Effects of zolmitriptan verified in a rat model of SCI. A: monosynaptic reflex (Mono) recorded from a ventral root of a chronically spinalized rat that did not display a polysynaptic reflex response. B: monosynaptic reflex from A following 300 nM bath application of zolmitriptan (+Zolm). C: short-latency polysynaptic reflex (SPR) recorded from a ventral root of a different chronically injured rat (no monosynaptic response was evoked). D: polysynaptic reflex from C after 300 nM application of zolmitriptan (modified from Fig. 5 in Murray et al. 2011). E and F: overlays of 6 SPRs recorded from TA in a SCI participant (subject 3M in Table 1) before (E) and 120 min after (F) 10 mg of oral zolmitriptan. In A–F, asterisks mark time of single pulse, or start of multiple pulse, stimulation.

Fig. 5.

Target sites for antispastic drugs. Presynaptic (1), motoneuron (2), and GABAergic (3) sites of action for antispastic drugs are depicted.
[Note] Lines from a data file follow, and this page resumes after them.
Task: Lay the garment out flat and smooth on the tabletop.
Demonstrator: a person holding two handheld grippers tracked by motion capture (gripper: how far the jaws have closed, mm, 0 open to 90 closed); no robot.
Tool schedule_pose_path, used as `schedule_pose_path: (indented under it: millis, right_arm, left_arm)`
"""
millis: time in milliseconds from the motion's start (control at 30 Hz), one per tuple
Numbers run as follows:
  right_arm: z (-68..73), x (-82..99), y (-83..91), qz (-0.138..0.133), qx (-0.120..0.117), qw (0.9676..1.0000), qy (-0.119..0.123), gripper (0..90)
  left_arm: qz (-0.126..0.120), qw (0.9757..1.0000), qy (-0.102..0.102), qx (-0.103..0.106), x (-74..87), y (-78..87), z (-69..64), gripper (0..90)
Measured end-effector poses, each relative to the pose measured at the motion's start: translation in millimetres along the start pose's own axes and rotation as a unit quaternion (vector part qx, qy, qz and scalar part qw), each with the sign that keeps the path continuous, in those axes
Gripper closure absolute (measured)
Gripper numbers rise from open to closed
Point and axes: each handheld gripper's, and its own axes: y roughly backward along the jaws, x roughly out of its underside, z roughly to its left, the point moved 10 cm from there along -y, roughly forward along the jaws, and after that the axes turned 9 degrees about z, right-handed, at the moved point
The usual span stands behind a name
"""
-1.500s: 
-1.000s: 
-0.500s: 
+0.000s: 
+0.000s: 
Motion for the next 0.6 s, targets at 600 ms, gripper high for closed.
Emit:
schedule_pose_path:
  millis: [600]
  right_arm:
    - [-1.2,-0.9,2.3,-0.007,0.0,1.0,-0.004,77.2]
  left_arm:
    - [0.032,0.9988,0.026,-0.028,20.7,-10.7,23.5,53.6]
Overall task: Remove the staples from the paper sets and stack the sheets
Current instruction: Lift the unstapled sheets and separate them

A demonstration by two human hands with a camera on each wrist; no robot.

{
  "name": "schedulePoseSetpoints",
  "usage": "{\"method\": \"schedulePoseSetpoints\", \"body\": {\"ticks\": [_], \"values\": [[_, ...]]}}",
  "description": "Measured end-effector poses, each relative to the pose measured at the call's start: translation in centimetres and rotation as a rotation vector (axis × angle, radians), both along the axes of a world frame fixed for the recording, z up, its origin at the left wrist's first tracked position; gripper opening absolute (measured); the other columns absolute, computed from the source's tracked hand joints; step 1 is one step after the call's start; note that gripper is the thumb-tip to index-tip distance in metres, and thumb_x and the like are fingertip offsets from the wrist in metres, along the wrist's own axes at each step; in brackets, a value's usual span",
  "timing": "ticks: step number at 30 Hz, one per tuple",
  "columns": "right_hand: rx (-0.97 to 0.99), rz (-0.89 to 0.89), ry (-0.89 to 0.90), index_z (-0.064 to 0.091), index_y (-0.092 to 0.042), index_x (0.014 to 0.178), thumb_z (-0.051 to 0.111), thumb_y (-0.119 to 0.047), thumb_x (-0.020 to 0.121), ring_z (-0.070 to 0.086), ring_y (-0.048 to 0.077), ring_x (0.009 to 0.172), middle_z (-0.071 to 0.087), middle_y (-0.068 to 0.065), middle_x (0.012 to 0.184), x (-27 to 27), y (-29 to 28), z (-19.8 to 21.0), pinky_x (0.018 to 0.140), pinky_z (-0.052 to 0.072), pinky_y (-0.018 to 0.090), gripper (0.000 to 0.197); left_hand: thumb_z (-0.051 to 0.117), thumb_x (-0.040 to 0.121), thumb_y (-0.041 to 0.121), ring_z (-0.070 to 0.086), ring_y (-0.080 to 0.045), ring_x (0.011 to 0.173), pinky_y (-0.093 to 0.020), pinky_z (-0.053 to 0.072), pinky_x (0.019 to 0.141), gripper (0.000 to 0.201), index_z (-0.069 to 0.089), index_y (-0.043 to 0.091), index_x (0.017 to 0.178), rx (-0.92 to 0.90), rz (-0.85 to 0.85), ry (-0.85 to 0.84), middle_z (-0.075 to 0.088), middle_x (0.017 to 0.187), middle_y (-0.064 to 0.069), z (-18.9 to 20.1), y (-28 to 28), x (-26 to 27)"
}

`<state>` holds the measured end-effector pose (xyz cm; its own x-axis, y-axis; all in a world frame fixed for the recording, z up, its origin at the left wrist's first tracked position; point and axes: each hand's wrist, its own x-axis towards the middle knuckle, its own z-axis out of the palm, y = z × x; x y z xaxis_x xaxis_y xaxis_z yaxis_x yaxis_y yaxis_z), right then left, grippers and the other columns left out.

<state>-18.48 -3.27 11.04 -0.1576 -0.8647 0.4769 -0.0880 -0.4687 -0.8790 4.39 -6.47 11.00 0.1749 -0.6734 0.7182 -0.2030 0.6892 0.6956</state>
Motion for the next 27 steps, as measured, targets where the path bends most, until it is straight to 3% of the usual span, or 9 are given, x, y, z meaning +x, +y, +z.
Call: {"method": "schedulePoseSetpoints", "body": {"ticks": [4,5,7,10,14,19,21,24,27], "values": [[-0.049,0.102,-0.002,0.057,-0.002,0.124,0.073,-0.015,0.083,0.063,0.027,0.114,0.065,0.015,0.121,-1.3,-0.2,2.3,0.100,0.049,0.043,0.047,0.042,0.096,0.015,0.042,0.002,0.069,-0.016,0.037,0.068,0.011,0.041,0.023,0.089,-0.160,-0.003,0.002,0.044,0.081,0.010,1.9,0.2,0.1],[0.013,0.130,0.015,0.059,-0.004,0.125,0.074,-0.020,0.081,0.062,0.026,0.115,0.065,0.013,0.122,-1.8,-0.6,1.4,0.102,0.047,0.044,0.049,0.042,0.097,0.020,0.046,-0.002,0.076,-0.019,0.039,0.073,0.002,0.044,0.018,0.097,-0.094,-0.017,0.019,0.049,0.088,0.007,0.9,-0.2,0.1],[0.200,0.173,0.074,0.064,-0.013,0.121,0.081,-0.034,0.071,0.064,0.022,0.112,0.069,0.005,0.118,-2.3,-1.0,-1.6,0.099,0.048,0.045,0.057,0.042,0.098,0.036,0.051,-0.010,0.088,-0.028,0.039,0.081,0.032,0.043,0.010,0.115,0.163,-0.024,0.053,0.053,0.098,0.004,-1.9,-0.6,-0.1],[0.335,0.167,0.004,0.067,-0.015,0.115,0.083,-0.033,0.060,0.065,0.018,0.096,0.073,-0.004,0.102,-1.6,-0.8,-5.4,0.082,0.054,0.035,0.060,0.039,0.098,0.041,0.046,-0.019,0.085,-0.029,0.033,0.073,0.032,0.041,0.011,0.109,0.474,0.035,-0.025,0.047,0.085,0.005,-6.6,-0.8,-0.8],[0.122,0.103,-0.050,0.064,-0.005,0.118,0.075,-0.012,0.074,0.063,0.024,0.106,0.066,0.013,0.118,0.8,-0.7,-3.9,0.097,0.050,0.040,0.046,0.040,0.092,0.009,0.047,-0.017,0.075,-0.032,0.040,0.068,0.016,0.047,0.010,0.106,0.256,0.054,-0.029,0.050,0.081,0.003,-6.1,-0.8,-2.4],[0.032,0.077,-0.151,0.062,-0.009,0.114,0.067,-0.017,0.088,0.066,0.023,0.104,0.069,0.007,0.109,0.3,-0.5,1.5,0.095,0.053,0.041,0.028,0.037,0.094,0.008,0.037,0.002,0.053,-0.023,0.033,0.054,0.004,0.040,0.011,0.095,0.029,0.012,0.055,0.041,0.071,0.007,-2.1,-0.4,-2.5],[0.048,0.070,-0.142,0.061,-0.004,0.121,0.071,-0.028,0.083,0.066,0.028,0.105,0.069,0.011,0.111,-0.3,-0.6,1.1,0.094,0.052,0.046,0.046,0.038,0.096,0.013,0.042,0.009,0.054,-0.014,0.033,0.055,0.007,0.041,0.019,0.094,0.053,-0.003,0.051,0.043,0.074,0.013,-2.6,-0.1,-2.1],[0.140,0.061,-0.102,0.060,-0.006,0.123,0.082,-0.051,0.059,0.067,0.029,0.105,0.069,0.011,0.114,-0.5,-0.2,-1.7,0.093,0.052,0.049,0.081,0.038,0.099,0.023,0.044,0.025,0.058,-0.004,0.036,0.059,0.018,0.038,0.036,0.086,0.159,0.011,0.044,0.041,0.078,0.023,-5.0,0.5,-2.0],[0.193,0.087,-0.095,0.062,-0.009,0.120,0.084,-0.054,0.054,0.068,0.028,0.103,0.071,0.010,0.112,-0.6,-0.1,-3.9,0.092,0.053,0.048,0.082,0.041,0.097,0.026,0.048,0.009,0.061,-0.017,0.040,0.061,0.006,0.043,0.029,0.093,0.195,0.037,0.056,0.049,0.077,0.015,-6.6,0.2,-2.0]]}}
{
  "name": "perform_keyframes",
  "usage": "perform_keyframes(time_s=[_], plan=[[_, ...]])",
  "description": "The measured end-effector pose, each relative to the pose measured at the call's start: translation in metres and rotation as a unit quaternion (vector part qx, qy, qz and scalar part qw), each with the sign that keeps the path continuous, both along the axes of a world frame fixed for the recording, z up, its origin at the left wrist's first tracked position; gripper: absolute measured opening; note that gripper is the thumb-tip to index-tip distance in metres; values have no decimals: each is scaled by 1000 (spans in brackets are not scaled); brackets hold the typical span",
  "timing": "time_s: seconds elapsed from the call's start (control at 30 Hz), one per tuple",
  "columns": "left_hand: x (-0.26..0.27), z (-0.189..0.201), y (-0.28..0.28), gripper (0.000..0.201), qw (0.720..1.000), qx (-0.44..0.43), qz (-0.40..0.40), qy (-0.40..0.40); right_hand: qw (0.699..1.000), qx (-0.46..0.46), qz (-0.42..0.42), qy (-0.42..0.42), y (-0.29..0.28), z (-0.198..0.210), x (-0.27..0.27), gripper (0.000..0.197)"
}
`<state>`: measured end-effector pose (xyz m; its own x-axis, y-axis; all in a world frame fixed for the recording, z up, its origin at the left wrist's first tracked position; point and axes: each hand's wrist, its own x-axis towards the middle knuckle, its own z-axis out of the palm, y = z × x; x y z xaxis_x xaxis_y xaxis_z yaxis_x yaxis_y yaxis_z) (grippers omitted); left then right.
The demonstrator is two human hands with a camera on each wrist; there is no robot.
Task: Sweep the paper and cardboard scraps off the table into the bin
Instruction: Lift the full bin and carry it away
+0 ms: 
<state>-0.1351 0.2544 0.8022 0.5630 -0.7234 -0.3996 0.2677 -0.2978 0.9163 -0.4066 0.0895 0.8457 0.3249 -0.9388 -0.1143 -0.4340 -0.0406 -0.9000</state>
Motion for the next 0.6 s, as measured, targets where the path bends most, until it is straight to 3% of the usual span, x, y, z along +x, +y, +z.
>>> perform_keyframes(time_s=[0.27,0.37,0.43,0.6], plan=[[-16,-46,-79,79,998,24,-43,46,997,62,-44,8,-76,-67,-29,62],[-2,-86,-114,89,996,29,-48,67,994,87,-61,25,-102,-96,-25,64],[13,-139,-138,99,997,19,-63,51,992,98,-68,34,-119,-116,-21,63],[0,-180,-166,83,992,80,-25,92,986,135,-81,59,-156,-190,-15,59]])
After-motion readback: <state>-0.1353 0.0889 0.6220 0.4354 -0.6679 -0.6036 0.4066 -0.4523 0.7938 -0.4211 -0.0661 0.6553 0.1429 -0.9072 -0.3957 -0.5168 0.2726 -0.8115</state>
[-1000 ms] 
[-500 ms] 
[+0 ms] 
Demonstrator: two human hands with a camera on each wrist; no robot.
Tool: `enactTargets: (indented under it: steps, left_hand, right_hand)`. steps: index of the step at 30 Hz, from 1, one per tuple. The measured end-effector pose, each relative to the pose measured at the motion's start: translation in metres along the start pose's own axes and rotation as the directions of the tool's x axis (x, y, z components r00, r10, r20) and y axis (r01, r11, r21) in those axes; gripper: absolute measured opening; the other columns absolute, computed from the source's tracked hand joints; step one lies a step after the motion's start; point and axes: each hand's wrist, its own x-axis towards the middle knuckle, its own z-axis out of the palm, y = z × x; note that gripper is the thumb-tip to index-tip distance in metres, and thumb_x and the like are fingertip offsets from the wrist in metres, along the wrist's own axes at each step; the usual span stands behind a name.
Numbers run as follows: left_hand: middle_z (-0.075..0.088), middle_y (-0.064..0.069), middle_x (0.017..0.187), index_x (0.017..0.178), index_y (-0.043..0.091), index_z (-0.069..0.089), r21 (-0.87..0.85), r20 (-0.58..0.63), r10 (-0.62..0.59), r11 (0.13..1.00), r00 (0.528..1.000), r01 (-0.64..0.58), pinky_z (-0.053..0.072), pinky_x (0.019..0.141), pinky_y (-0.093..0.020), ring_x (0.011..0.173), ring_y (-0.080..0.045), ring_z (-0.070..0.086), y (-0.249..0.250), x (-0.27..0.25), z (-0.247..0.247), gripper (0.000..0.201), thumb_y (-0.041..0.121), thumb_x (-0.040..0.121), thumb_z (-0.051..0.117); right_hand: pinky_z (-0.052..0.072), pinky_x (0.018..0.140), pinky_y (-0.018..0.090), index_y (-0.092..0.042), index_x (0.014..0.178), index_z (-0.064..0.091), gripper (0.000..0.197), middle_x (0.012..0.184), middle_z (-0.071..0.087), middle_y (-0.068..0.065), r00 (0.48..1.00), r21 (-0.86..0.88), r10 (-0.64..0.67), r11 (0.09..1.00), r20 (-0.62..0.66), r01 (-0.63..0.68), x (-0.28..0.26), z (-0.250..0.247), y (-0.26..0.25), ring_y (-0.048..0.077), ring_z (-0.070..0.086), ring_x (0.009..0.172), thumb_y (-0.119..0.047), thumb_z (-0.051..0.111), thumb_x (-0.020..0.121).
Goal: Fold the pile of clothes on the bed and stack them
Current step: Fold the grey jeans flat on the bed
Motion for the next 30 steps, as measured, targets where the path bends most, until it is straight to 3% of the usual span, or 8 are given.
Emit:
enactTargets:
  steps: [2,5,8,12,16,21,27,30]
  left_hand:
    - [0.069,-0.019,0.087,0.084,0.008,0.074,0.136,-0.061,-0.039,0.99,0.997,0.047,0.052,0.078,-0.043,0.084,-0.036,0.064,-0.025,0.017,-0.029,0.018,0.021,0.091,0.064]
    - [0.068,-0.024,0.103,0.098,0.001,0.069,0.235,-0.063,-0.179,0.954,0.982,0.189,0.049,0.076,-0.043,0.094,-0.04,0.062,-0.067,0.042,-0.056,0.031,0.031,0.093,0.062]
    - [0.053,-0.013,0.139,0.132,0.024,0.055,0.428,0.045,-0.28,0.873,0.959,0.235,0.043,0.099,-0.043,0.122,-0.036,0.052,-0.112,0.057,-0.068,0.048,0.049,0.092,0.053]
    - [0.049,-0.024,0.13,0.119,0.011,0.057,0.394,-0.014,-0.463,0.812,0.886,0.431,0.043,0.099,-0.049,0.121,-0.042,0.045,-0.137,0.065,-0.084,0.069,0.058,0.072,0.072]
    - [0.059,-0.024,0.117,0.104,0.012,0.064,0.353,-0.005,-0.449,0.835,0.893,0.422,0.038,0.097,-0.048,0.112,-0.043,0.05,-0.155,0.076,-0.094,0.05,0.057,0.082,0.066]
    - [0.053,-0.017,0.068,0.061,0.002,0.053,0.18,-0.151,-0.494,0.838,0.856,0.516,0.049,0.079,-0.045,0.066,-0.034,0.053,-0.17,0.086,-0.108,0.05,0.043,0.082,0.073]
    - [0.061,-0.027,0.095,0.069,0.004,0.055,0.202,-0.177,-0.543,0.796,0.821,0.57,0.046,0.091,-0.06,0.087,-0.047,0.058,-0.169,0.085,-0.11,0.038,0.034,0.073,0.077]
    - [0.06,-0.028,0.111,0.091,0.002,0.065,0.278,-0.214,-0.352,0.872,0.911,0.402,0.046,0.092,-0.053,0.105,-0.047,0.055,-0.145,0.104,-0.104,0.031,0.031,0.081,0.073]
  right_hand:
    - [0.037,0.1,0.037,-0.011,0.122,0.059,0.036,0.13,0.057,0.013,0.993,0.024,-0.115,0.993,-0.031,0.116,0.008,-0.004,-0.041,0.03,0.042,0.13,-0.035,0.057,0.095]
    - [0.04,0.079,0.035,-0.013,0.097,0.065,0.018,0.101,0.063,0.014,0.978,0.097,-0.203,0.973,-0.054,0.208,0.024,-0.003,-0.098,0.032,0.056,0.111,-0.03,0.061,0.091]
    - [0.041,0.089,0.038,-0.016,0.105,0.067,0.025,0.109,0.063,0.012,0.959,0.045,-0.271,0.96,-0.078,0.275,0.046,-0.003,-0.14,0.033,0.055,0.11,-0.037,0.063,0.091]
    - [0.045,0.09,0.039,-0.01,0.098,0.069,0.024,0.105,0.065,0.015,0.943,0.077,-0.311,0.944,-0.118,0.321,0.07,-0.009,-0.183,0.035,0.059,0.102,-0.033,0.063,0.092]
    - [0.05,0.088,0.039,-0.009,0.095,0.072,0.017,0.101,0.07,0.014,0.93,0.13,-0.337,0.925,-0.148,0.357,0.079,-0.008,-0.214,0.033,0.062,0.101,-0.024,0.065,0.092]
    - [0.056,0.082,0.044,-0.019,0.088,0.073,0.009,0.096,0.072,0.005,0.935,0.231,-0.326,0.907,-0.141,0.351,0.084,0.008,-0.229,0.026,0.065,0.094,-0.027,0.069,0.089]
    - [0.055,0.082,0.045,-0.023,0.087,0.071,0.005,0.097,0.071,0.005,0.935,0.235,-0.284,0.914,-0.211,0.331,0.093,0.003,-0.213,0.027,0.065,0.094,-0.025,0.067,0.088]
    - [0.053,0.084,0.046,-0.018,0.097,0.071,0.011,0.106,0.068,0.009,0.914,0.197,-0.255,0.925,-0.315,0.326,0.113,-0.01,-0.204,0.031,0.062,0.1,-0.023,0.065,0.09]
Site 1: GABA_b, α₂, and 5-HT₁ receptors (r) located on presynaptic sensory terminals or on pre- or postsynaptic sites on interposed excitatory interneurons activated by baclofen, tizanidine, and zolmitriptan, respectively, to reduce glutamate release and activation of α-amino-3-hydroxy-5-methyl-4-isoxazolepropionic acid (AMPA) and N-methyl-d-aspartate (NMDA) receptors on motoneuron. Site 2: 5-HT₂/α₁ receptors on motoneuron with constitutive or ligand activation, which facilitates downstream voltage-gated calcium channels (CaV) mediating PICs via G_q protein-coupled pathways. Inverse agonists switch the 5-HT₂/α₁ receptors into their inactive states to reduce activity in the G_q pathway, lessen facilitation of CaV receptors, and reduce PICs and, consequently, muscle spasms. Site 3: spinal injection of the HIV1-CMV-GAD65 lentivirus leads to an increase in GAD65 gene expression and GABA release from astrocytes. Combined systemic administration of tiagabine, a GABA reuptake inhibitor, increases levels of GABA to a sufficient level to activate pre- and postsynaptic GABA receptors to reduce spasticity. Cypro, cyproheptadine.